We review the Tax Court’s denial of litigation costs for an abuse of discretion. Barford v. Comm’r, 194 F.3d 782, 786 (7th Cir.1999); see also Pate v. United States, 982 F.2d 457, 459 (10th Cir.1993) (applying same standard to district court applying § 7430). In applying this deferential standard, we are reminded by the Supreme Court “that a request for attorney’s fees should not result in a second major litigation.” Pierce v. Underwood, 487 U.S. 552, 563, 108 S.Ct. 2541, 101 L.Ed.2d 490 (1988) (quotation omitted). Section 7430 states in pertinent part that “[i]n any ... court proceeding which is brought by or against the United States in connection with the determination, collection, or refund of any tax, interest or penalty under [the Internal Revenue Code], the prevailing party may be awarded ... reasonable litigation costs incurred in connection with such court proceeding.” 26 U.S.C. § 7430(a)(2). A prevailing party is one who has substantially prevailed in the amount in controversy or has substantially prevailed with respect to the most significant issue or set of issues presented. 26 U.S.C. § 7430(c)(4)(A).
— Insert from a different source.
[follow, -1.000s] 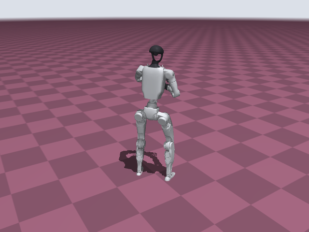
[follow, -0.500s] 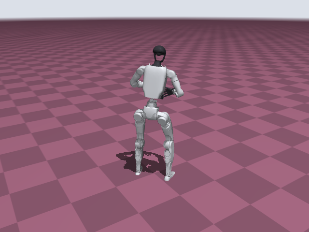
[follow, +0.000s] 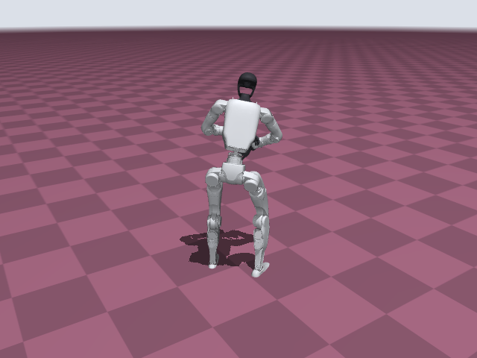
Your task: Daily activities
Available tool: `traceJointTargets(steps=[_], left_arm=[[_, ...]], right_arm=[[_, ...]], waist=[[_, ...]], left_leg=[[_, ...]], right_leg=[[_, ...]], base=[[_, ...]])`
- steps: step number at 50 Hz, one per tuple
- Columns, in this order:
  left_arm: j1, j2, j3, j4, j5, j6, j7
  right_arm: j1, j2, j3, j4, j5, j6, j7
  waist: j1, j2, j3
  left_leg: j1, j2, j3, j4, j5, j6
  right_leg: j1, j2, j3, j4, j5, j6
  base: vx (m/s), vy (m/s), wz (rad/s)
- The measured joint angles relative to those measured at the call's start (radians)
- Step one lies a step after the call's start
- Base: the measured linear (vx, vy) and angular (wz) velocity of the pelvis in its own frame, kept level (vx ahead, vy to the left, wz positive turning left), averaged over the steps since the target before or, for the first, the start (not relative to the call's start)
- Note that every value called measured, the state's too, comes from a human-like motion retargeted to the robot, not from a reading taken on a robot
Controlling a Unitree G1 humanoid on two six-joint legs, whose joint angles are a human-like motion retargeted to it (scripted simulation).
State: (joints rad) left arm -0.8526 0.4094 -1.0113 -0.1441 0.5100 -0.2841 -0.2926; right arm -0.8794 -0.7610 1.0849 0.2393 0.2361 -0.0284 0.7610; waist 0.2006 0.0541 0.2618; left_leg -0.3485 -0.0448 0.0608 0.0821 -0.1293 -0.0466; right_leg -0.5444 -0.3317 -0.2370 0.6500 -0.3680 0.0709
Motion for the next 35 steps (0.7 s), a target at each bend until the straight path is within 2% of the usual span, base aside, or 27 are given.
traceJointTargets(steps=[3,5,7,10,14,17,25,31,35], left_arm=[[0.162,0.055,-0.002,0.171,0.056,-0.003,-0.079],[0.214,0.098,0.024,0.299,0.069,0.023,-0.15],[0.256,0.099,0.013,0.406,0.085,0.042,-0.212],[0.284,0.068,-0.011,0.505,0.1,0.064,-0.253],[0.26,0.007,-0.047,0.556,0.091,0.065,-0.266],[0.248,-0.023,-0.048,0.513,0.029,0.047,-0.279],[0.257,-0.014,-0.017,0.14,-0.285,-0.007,-0.276],[0.264,-0.069,-0.048,-0.04,-0.497,0.002,-0.16],[0.272,-0.104,-0.002,-0.145,-0.61,-0.018,-0.025]], right_arm=[[0.264,0.039,-0.305,-0.229,0.028,-0.019,-0.112],[0.326,0.083,-0.471,-0.297,0.07,-0.065,-0.179],[0.371,0.153,-0.588,-0.345,0.11,-0.092,-0.227],[0.412,0.243,-0.675,-0.395,0.157,-0.113,-0.251],[0.455,0.297,-0.663,-0.437,0.192,-0.096,-0.217],[0.51,0.303,-0.63,-0.444,0.2,-0.079,-0.199],[0.697,0.314,-0.524,-0.469,0.316,-0.064,-0.193],[0.595,0.35,-0.334,-0.556,0.474,-0.04,-0.19],[0.495,0.344,-0.241,-0.58,0.534,-0.037,-0.213]], waist=[[-0.045,0.01,-0.034],[-0.098,0.03,-0.029],[-0.137,0.031,-0.031],[-0.177,0.001,-0.05],[-0.191,-0.053,-0.081],[-0.193,-0.075,-0.101],[-0.21,-0.062,-0.138],[-0.213,-0.065,-0.119],[-0.215,-0.079,-0.099]], left_leg=[[-0.062,0.01,-0.004,0.041,0.006,0.015],[-0.07,0.025,0.0,0.044,0.002,0.024],[-0.073,0.037,0.004,0.065,-0.002,0.032],[-0.083,0.042,0.009,0.11,-0.02,0.044],[-0.084,0.056,0.018,0.184,-0.071,0.051],[-0.074,0.067,0.023,0.227,-0.11,0.056],[-0.014,0.082,0.017,0.242,-0.168,0.067],[0.042,0.067,0.036,0.227,-0.18,0.07],[0.075,0.05,0.047,0.204,-0.17,0.068]], right_leg=[[-0.042,0.014,0.015,-0.009,0.02,-0.009],[-0.043,0.045,0.031,-0.046,0.035,-0.014],[-0.041,0.062,0.047,-0.056,0.047,-0.023],[-0.048,0.072,0.075,-0.041,0.047,-0.032],[-0.038,0.09,0.105,-0.019,0.035,-0.038],[-0.022,0.103,0.118,-0.007,0.025,-0.037],[0.04,0.121,0.125,-0.004,0.01,-0.023],[0.063,0.104,0.143,0.041,-0.003,-0.026],[0.07,0.085,0.152,0.063,-0.012,-0.031]], base=[[0.0,0.0,-0.09],[0.01,-0.01,-0.49],[-0.03,-0.01,-0.48],[-0.04,-0.02,-0.37],[-0.02,-0.01,-0.35],[0.02,0.01,-0.26],[0.0,0.0,-0.02],[0.0,0.0,0.0],[0.0,0.0,0.0]])
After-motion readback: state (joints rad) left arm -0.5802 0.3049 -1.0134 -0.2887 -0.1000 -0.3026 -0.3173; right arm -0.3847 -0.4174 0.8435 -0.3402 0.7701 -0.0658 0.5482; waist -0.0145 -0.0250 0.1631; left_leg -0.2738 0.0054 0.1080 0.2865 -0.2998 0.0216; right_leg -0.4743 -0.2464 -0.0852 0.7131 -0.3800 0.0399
If the United States can establish that its litigating position was substantially justified, the petitioners will not qualify as prevailing parties. Id. § 7430(c)(4)(B). Here, the parties agree that Mid-Del and PC substantially prevailed, and dispute only whether the government’s position was substantially justified.

The term “substantially justified” means “justified to a degree that could satisfy a reasonable person” or having a “reasonable basis both in law and fact.” Pierce, 487 U.S. at 565, 108 S.Ct. 2541 (quotation omitted). In determining whether the position of the United States was substantially justified, “the court must look at all the facts and circumstances as well as relevant legal precedent.” Anthony v. United States, 987 F.2d 670, 674 (10th Cir.1993).